The frequency domain contains exactly the same information as the time domain, just in a different form. If you know one domain, you can calculate the other. Given the time domain signal, the process of calculating the frequency domain is called decomposition, analysis, the forward DFT, or simply, the DFT. If you know the frequency domain, calculation of the time domain is called synthesis, or the inverse DFT. Both synthesis and analysis can be represented in equation form and computer algorithms.
The number of samples in the time domain is usually represented by the variable N. While N can be any positive integer, a power of two is usually chosen, i.e., 128, 256, 512, 1024, etc. There are two reasons for this. First, digital data storage uses binary addressing, making powers of two a natural signal length. Second, the most efficient algorithm for calculating the DFT, the Fast Fourier Transform (FFT), usually operates with N that is a power of two. Typically, N is selected between 32 and 4096. In most cases, the samples run from 0 to N-1, rather than 1 to N.

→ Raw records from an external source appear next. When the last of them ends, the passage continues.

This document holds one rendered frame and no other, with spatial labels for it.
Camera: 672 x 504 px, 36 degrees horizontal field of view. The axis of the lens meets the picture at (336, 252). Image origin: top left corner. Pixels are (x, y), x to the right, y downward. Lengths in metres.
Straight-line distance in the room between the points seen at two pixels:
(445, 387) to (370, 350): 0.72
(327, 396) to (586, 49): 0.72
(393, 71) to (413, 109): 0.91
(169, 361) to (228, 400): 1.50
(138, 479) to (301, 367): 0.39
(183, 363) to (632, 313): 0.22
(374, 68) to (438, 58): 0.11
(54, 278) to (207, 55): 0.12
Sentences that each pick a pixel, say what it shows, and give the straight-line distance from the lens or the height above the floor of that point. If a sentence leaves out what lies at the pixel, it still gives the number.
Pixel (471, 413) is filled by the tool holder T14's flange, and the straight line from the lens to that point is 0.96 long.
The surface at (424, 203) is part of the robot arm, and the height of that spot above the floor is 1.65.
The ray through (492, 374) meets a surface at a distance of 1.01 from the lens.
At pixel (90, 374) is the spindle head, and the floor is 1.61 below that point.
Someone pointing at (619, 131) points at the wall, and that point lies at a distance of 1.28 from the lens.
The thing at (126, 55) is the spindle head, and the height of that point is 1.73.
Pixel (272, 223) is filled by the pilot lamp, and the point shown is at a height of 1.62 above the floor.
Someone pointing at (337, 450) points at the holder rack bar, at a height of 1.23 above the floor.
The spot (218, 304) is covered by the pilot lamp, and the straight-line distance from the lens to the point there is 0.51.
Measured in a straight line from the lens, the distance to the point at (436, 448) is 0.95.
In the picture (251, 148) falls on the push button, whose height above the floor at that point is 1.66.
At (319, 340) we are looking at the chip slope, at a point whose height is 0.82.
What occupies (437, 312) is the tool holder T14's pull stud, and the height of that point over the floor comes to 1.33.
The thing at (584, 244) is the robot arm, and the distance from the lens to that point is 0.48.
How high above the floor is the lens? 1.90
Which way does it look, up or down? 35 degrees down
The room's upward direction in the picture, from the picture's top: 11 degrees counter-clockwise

Standard DSP notation uses lower case letters to represent time domain signals, such as x[ ], y[ ], and z[ ]. The corresponding upper case letters are used to represent their frequency domains, that is, X[ ], Y[ ], and Z[ ]. For illustration, assume an N point time domain signal is contained in x[n]. The frequency domain of this signal is called X[ ], and consists of two parts, each an array of N/2 +1 samples. These are called the Real part of X[ ] , written as: ReX[ ], and the Imaginary part of X[ ], written as: ImX[ ]. The values in ReX[ ] are the amplitudes of the cosine waves, while the values in ImX[ ] are the amplitudes of the sine waves (not worrying about the scaling factors for the moment). Just as the time domain runs from x[n] to x[N-1], the frequency domain signals run from ReX[0] to ReX[N/2], and from ImX[0] to ImX[N/2]. Study these notations carefully; they are critical to understanding the equations in DSP. Unfortunately, some computer languages don't distinguish between lower and upper case, making the variable names up to the individual programmer. The programs in this book use the array XX[ ] to hold the time domain signal, and the arrays REX[ ] and IMX[ ] to hold the frequency domain signals.
The names real part and imaginary part originate from the complex DFT, where they are used to distinguish between real and imaginary numbers. Nothing so complicated is required for the real DFT. Until you get to Chapter 29, simply think that "real part" means the cosine wave amplitudes, while "imaginary part" means the sine wave amplitudes. Don't let these suggestive names mislead you; everything here uses ordinary numbers.
Likewise, don't be misled by the lengths of the frequency domain signals. It is common in the DSP literature to see statements such as: "The DFT changes an N point time domain signal into an N point frequency domain signal." This is referring to the complex DFT, where each "point" is a complex number (consisting of real and imaginary parts). For now, focus on learning the real DFT, the difficult math will come soon enough.